It all started with baseball-sized cards in people’s back pockets. Everyone in the company was required to have one. Jumpstart Inc. was an innovator of vulnerability in companies. Employees were required to keep a card with them at all times. It listed their strengths and their weaknesses. Everyone was required to produce it at the request of another employee. During a conversation where two parties were failing to agree they might ask for the other person’s card and might read something like this:
Weaknesses: easily upset by authority, short of temper, dislikes bossy people.
Strengths: Observant, comes with solutions more than problems, validator.
Upon reading each other’s cards they might have a thoughtful pause and then realize that one of them is being bossy, and therefore pushing the wrong buttons. In those short, vulnerable moments both parties are allowed to appreciate not only their weaknesses but also play to their strengths. Now, for many of us that might seem horrifying. On a side note, it really shouldn’t be. In a close-knit team you most likely already know the baseball card stats of the people around you — at least the weaknesses, but you might be failing to see the strengths.
The challenge of last week was to establish who you can turn to for help when you make a mistake and need improvement and establish where your team can turn to for help when they make a mistake.
I use the analogy of the baseball-like cards. Because vulnerability is one of the most feared feelings in our personal lives and more so in our professional lives. As a team leader, it is your job to ensure that your team circle of safety not only allows vulnerability, but encourages it. When you or your team make a mistake, it should be corrected, but also accepted as growth as you set the tone and standard for allowing them and yourself to move on from mistakes.

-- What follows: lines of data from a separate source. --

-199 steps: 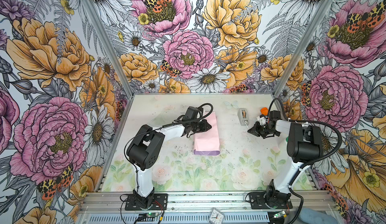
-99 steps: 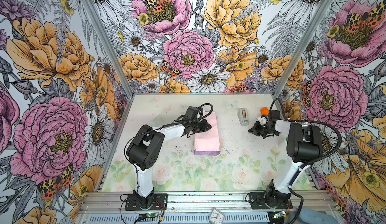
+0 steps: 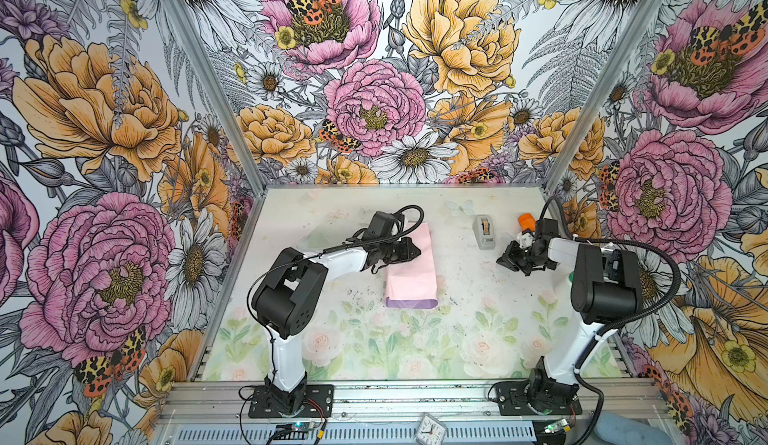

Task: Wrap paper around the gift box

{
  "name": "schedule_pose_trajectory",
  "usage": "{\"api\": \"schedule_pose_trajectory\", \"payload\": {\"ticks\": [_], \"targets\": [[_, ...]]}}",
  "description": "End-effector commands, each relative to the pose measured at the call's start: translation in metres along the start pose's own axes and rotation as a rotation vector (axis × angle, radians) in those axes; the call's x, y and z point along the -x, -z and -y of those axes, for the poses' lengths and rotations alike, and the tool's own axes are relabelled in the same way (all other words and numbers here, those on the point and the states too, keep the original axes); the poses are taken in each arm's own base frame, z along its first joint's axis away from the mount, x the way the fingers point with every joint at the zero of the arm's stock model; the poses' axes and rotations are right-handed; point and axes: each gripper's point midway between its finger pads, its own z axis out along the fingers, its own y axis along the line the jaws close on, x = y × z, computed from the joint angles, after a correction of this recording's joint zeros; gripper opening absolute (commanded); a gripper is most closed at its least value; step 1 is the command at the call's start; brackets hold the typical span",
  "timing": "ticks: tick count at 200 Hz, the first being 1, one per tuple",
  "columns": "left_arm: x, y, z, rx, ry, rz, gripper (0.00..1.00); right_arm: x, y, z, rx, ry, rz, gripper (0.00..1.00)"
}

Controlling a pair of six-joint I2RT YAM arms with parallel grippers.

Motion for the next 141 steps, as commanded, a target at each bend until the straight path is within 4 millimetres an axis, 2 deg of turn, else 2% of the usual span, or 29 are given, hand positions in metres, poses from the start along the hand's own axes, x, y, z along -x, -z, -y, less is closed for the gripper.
{"api": "schedule_pose_trajectory", "payload": {"ticks": [1,23,37,53,68,86,103,122,141], "targets": [[-0.033,-0.006,-0.019,0.079,0.032,-0.088,0.16,-0.004,0.005,0.017,-0.104,-0.025,-0.002,0.00],[-0.033,-0.006,-0.019,0.079,0.033,-0.090,0.16,-0.001,0.015,-0.001,-0.043,0.023,0.011,0.00],[-0.034,-0.006,-0.019,0.080,0.033,-0.091,0.16,0.001,0.031,-0.022,0.018,0.076,0.040,0.00],[-0.035,-0.006,-0.020,0.081,0.033,-0.093,0.16,0.002,0.055,-0.054,0.106,0.153,0.081,0.00],[-0.034,-0.006,-0.019,0.077,0.029,-0.090,0.16,-0.003,0.078,-0.094,0.213,0.265,0.108,0.00],[-0.035,-0.007,-0.019,0.075,0.030,-0.093,0.16,-0.019,0.097,-0.138,0.323,0.403,0.110,0.00],[-0.033,-0.006,-0.016,0.072,0.027,-0.088,0.16,-0.044,0.109,-0.181,0.442,0.540,0.074,0.00],[-0.034,-0.006,-0.015,0.067,0.024,-0.089,0.16,-0.075,0.110,-0.218,0.535,0.681,0.008,0.00],[-0.033,-0.006,-0.014,0.065,0.021,-0.085,0.16,-0.102,0.102,-0.240,0.587,0.771,-0.075,0.00]]}}
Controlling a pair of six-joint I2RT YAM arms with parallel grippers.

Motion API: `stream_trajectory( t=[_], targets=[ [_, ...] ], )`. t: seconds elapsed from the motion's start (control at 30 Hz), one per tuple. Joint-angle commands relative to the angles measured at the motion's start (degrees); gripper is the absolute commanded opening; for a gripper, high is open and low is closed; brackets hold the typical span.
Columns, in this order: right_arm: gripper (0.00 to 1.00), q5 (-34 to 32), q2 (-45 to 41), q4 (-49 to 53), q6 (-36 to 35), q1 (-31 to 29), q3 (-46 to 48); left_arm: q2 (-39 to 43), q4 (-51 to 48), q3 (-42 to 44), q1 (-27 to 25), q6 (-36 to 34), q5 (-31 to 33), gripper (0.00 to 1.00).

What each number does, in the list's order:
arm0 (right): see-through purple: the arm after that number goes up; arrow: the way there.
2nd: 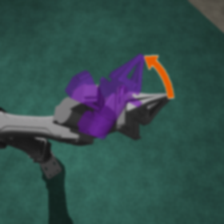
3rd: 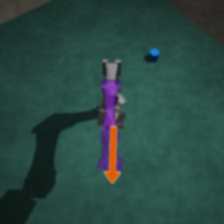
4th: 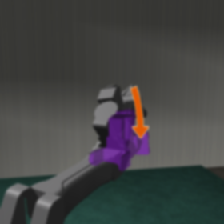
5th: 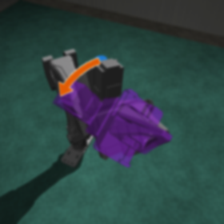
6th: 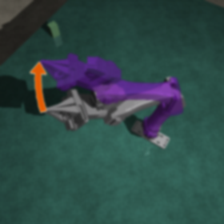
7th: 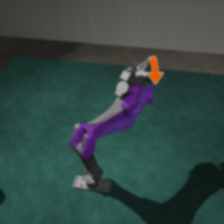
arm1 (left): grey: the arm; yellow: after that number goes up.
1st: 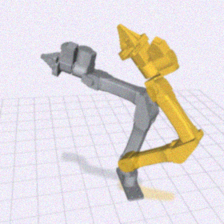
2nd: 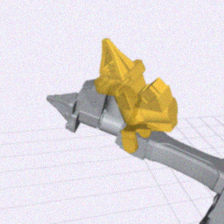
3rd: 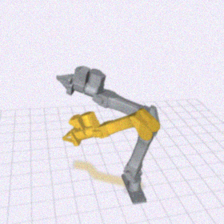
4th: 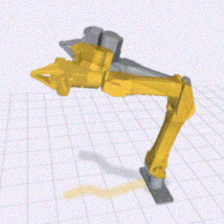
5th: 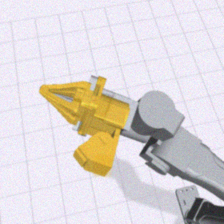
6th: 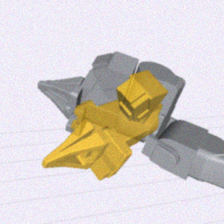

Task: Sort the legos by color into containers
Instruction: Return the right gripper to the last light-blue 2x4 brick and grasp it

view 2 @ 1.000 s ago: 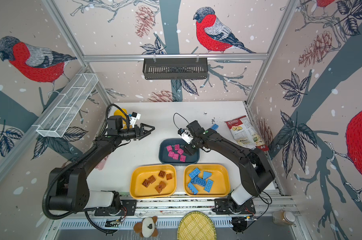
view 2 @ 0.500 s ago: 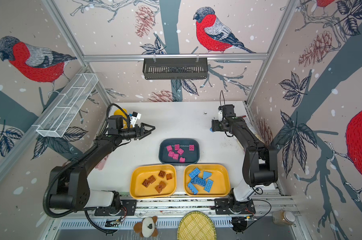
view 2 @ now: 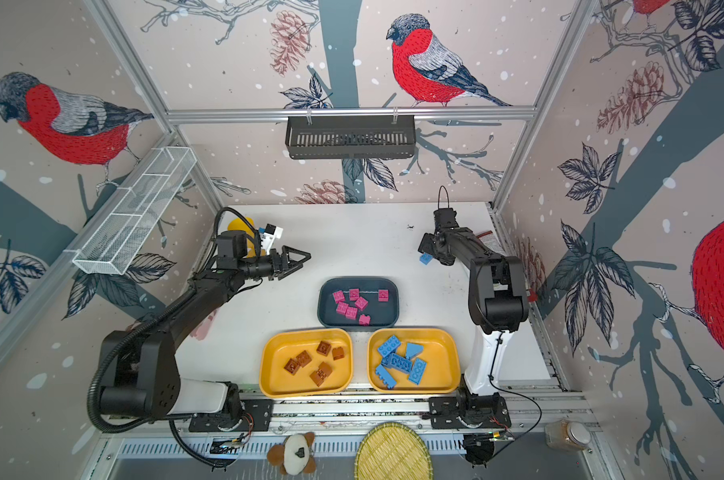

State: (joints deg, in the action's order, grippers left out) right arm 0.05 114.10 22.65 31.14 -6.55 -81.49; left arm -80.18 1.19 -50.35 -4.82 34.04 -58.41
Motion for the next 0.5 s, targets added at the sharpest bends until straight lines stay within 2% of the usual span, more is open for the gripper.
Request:
stream_trajectory(
  t=[0.0,0.2,0.47],
  targets=[
    [0.79,-2.1,2.7,-1.2,3.3,-0.6,-2.6,0.0,2.4,-0.1,0.0,-1.3,-0.9,0.91],
    [0.74,-5.2,6.8,0.7,2.8,-2.2,-5.6,-0.2,1.8,-0.1,0.0,-2.0,-0.7,0.91],
    [0.55,-7.2,8.7,0.9,2.2,-2.7,-5.7,-0.9,1.6,-0.1,-0.1,-2.3,-0.7,0.91]
  ],
)
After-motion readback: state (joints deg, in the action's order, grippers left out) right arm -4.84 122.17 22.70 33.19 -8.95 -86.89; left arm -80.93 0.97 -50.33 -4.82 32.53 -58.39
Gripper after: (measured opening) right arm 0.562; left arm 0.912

The word ‘professional’ has a stigma of “without feeling”. On the contrary, the more feeling and vulnerable you allow your team to be around each other, the greater your progress will be toward professionalism. I am not talking about the mushy, warm, fuzzy emotions we generally associate with words such as ‘feeling’ and ‘vulnerable’. While those might exist, all of us, without exception, run off of feelings, which come from thoughts. Being in touch with those, which is the basis of emotional intelligence, has been shown, time and time again, to be a key aspect of good leadership.
Remember that as a leader you hold every card of your team. It’s your job to handle weaknesses with care and tenaciously encourage their strengths.